Part 27 : Madness, Jealousy

1.5K 78 5
                                    

“Jadi, benar?” Zayn masih mendesakku untuk menjawab siapa lelaki yang kucintai.

Aku memejamkan mataku dan menelan ludah. Bagaimana kalau aku menjawab jujur? Apakah Zayn bisa menerimanya? Atau malah sebaliknya?

“Jawab, Autumn!” desak Zayn.

“Aku tidak bisa mengatakannya sekarang, Zayn! Kumohon, mengertilah.” ujarku kemudian. Aku benar-benar tidak siap melihat reaksi Zayn jika aku menjawab pertanyaannya.

“Baiklah kalau itu maumu. Satu yang harus kau ingat. Aku harus mendapatkan apapun yang aku mau. Apapun cara akan aku lakukan, Autumn. Apapun! Akan kubuktikan kalau aku bisa mendapatkanmu kembali!”
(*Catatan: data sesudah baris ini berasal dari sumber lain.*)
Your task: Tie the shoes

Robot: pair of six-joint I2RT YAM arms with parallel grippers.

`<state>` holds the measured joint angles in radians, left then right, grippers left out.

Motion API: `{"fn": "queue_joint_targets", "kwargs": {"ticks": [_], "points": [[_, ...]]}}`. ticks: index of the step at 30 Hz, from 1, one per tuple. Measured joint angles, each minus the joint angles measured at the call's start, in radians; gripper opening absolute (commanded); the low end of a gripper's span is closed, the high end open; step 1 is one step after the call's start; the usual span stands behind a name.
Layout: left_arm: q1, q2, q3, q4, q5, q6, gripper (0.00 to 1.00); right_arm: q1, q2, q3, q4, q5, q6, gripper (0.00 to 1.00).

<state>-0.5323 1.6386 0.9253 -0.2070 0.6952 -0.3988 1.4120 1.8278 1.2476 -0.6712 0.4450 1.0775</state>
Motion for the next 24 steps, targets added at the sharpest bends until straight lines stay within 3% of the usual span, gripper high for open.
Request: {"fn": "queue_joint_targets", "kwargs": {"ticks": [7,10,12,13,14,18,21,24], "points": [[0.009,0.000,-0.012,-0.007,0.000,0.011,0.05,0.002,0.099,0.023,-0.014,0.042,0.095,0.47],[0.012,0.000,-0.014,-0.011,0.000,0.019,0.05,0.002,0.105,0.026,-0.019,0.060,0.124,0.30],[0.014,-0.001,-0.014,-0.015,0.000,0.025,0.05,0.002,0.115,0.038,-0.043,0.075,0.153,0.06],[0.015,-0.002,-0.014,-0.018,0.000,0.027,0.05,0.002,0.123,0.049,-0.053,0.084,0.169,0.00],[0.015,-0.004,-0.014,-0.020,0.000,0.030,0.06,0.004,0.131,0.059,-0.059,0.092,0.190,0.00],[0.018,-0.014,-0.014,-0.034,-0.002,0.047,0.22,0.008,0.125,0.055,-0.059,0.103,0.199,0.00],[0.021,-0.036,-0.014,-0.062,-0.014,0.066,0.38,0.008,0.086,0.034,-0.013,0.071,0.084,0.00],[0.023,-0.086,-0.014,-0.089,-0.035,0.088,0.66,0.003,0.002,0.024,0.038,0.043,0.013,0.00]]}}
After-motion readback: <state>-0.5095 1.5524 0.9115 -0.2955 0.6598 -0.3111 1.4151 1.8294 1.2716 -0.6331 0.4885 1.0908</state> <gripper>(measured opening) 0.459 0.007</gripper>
Zayn melangkah pergi meninggalkan aku sendiri di sini. Aku terjatuh. Aku bersimpuh di atas rerumputan yang basah karena habis terbalut salju ini. Aku menangis. “Zayn, andai kau tahu ada gadis yang lebih pantas untuk kaucintai. Bukan aku, Zayn, tapi Perrie.” aku semakin terisak. Beberapa menit aku membiarkan air mataku terus mengalir membasahi pipiku.

“Autumn!”

Aku bisa mendengar beberapa orang secara bersamaan menyerukan namaku. Aku tahu itu mereka.

“Ya Tuhan, Autumn. Kau kenapa? Kenapa duduk di sini dan menangis?” bisa kutebak itu suara Perrie. Ia memegang bahu kananku. Aku menoleh padanya, lalu langsung memeluknya.

“Maafkan aku, Perrie, maafkan aku.” rengekku.

“Ada apa, honey? Kenapa minta maaf padaku?”

“Aku menghancurkan Zayn. Aku menyakitinya. Aku sudah membuat dia sedih.” ujarku sambil masih terisak.

“Autumn, itu bukan salahmu. Kau sudah benar mengungkapkan yang sebenarnya kaurasakan padanya. Jika dia sakit, itu sudah resikonya karena dia mencintaimu. Kau tahu sendiri, jika berani mencintai seseorang kita juga harus siap menerima patah hati.” kudengar Selena berbicara.

“Selena benar, Autumn. Kau tak perlu merasa bersalah padaku. Sudah, ya menangisnya?” bujuk Perrie.

Aku melepas pelukanku dari Perrie. Perrie menyeka air mataku menggunakan kedua ibu jarinya. “Tapi Zayn bilang dia akan melakukan apapun agar aku bisa kembali lagi padanya. Dia tidak bisa terima pernyataanku.” tukasku.

“Dasar si Zayn itu! Kenapa susah sekali sih menerima kenyataan kalau kau tidak mencintainya?! Perasaan kan tidak bisa dipaksa!” protes Demi. Aku menoleh ke arahnya dan mengangguk pelan.

“Sudah, sudah. Kita kembali ke kamar, ya? Di sini dingin. Nanti kau sakit lagi.” bujuk Perrie.

Aku mengangguk lagi. Perrie membantuku untuk berdiri. Aku dan sahabat-sahabatku memutuskan untuk kembali ke kamar kami.

********

Hari Senin adalah awal minggu yang paling menganggu bagi sebagian orang di dunia ini. Begitu pula yang Niall rasakan. Ia baru saja berjalan keluar dari kelas Sejarah, kelas yang baru selesai ia jalani. Niall tidak suka mata pelajaran itu. Membuatnya mengantuk dan lapar. Terlebih lagi mengharuskannya untuk mencatat banyak. Niall tidak suka menulis. Ia lebih baik menggunakan jari-jarinya untuk memetik gitar dari pada harus menulis. Niall berjalan menuju kelas selanjutnya, yaitu kelas musik. Kelas favoritnya. Hari ini akan ada ujian praktek memainkan alat musik sambil menyanyikan lagu ciptaan sendiri. Alat musiknya terserah, yang masing-masing murid bisa mainkan saja. Yang jelas, harus memainkannya sambil bernyanyi menggunakan lagu ciptaan sendiri.

Kelas baru saja dimulai. Niall sedang senang sekarang, karena didapatinya Demi yang duduk di tengah ruang kelas. Tepat sekali, Niall kemarin baru saja membuat lagu yang menggambarkan perasaannya pada Demi. Niall jadi terpikirkan sesuatu. Tapi, ia sebenarnya agak ragu untuk melakukannya. Ya, lihat saja nanti, apakah dia bisa.